On October 20, 2020, Kinross provided a long-term production outlook, with expected average annual production of 2.5 million Au eq. oz.1 to 2029. Kinross’ production outlook is based on long-life assets that anchor the Company’s global portfolio, along with numerous growth projects in all operating regions.
Development projects
Alaska projects
At the Fort Knox Gilmore project, work on infrastructure and processing facilities is now substantially complete. First ore was placed on the new Barnes Creek heap leach pad in early October, as construction of the pad was completed on time and under budget during the quarter. Stripping is progressing well, and the Company expects to accelerate production at the Gilmore project to bring ounces forward as part of Kinross’ growing three-year production profile.

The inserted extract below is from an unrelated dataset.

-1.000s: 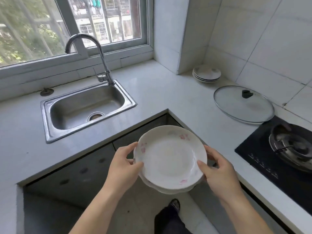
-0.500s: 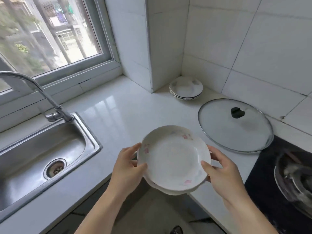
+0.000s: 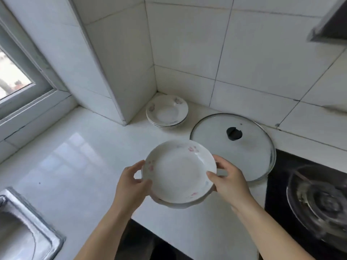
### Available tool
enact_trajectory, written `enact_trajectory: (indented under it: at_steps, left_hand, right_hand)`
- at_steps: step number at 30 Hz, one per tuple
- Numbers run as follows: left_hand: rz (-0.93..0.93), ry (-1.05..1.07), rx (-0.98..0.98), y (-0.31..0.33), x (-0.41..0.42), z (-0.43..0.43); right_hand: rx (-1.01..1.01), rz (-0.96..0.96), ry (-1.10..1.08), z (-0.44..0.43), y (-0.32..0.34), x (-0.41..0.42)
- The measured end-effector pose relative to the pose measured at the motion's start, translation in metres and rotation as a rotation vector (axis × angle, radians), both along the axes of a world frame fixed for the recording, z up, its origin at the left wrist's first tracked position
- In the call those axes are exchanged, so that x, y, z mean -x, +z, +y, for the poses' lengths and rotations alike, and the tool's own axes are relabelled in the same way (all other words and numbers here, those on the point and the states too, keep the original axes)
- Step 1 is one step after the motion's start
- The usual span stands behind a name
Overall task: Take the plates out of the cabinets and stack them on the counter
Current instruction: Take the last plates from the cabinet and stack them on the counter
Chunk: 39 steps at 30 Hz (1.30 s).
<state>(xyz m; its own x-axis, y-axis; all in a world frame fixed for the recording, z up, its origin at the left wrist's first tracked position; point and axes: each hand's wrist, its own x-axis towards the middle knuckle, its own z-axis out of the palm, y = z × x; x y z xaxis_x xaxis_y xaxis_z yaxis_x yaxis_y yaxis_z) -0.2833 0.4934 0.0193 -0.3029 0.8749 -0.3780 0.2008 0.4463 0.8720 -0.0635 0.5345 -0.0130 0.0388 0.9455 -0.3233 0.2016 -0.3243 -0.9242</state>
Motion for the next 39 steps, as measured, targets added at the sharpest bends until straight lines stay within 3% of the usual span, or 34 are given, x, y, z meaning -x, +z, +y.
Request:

On September 30, 2020, the Company acquired a 70% interest in the open pit Peak project in Alaska for total cash consideration of $93.7 million. As the project operator, Kinross expects to process Peak ore at its Fort Knox mill. Processing ore at Fort Knox avoids mill construction at Peak and is expected to decrease execution risk, lower capital expenditures, drive attractive returns, and reduce the project’s environmental footprint and permitting requirements. Blending the higher grade ore from Peak with Fort Knox ore is expected to extend mill operation at Fort Knox, reduce overall costs and increase cash flow. The project is expected to benefit the state and local communities, in particular, the Upper Tanana Athabascan Village of Tetlin.

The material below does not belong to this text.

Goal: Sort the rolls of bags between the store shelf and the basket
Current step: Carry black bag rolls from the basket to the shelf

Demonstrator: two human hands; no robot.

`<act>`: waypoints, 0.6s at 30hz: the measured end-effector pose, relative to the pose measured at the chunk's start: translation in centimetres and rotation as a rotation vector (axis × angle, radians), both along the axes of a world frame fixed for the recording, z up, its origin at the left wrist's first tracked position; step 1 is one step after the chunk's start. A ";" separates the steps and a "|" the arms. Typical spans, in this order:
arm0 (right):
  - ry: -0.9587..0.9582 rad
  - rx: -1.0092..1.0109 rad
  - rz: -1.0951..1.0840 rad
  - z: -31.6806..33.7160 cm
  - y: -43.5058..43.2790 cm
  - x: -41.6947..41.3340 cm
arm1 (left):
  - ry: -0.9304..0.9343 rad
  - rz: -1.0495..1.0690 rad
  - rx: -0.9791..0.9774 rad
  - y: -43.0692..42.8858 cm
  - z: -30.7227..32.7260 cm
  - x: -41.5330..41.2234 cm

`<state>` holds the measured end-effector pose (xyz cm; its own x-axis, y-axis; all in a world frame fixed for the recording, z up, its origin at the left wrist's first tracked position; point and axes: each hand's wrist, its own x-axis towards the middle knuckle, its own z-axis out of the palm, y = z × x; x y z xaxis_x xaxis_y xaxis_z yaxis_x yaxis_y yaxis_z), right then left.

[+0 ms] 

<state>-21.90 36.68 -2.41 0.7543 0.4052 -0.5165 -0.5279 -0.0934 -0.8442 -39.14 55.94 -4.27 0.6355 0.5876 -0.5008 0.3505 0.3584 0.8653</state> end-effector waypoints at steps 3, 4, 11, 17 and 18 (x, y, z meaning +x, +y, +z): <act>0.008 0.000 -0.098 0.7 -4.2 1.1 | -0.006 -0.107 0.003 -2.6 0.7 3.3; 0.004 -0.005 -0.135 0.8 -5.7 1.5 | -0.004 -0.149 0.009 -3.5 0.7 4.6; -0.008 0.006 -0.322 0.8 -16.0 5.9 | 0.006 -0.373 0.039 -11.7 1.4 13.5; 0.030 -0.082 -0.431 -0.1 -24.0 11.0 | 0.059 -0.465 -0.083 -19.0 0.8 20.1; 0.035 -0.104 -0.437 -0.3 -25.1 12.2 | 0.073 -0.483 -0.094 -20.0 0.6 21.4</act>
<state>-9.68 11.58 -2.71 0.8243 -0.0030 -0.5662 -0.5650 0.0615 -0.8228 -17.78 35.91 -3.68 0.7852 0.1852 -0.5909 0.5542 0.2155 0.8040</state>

Kinross expects to commence production at Peak in 2024, with total production of approximately 1 million Au eq. oz. over 4.5 years at average mining grades of approximately 6 g/t. Kinross plans to commence a drilling program before year end to further develop the project’s resource base, and expects to complete permitting and a feasibility study by the end of 2022.
Tasiast 24k
The Tasiast 24k project is advancing well and remains on schedule to increase throughput capacity to 21,000 t/d by the end of 2021, and then to 24,000 t/d by mid-2023. The project is now approximately 45% complete, with civil and mechanical works progressing well in the processing plant, including the gravity circuit, thickener and screens. Work on power plant construction, which was previously delayed by COVID-19 impacts, is now ramping up.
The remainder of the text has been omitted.